> _Exercise prompt_: Set the listing down unchanged, minus every embedded image.

#### Provided material ####

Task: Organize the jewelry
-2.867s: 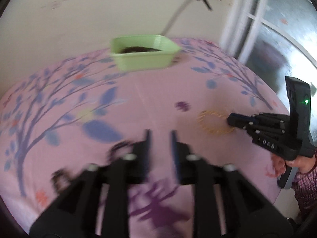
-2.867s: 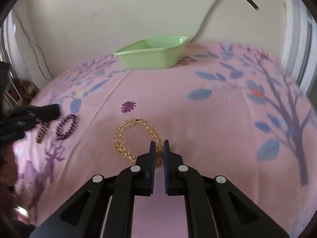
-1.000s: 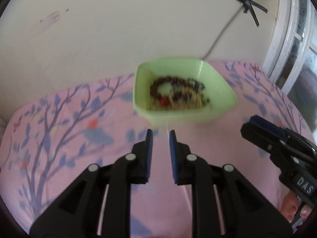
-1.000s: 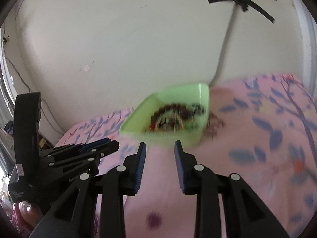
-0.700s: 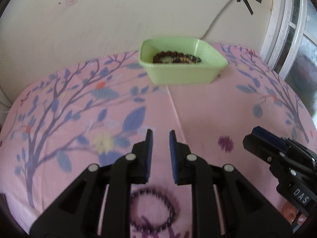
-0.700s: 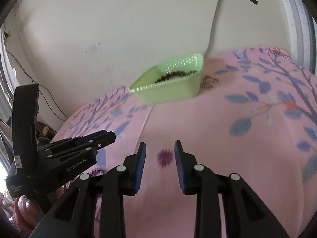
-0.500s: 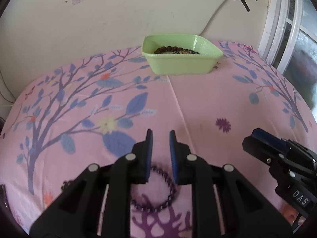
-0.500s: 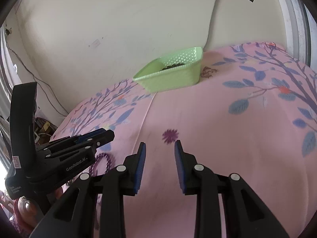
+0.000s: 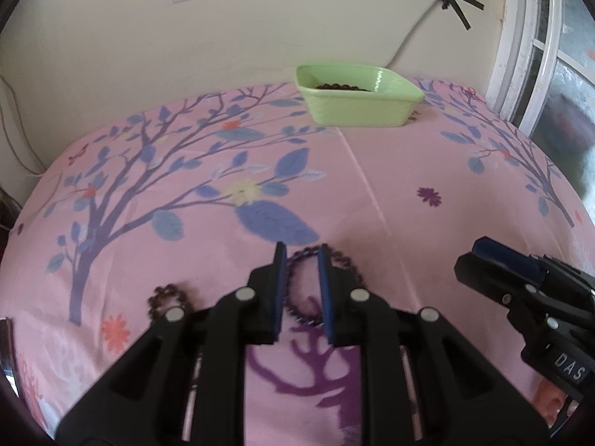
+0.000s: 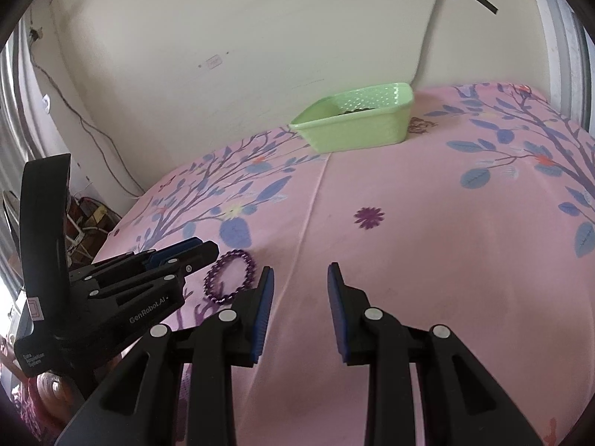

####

> _Response to the exercise_:
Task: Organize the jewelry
-2.867s: 
-2.867s: 
-1.000s: 
-1.000s: 
-0.700s: 
-0.700s: 
-0.500s: 
-0.500s: 
+0.000s: 
+0.000s: 

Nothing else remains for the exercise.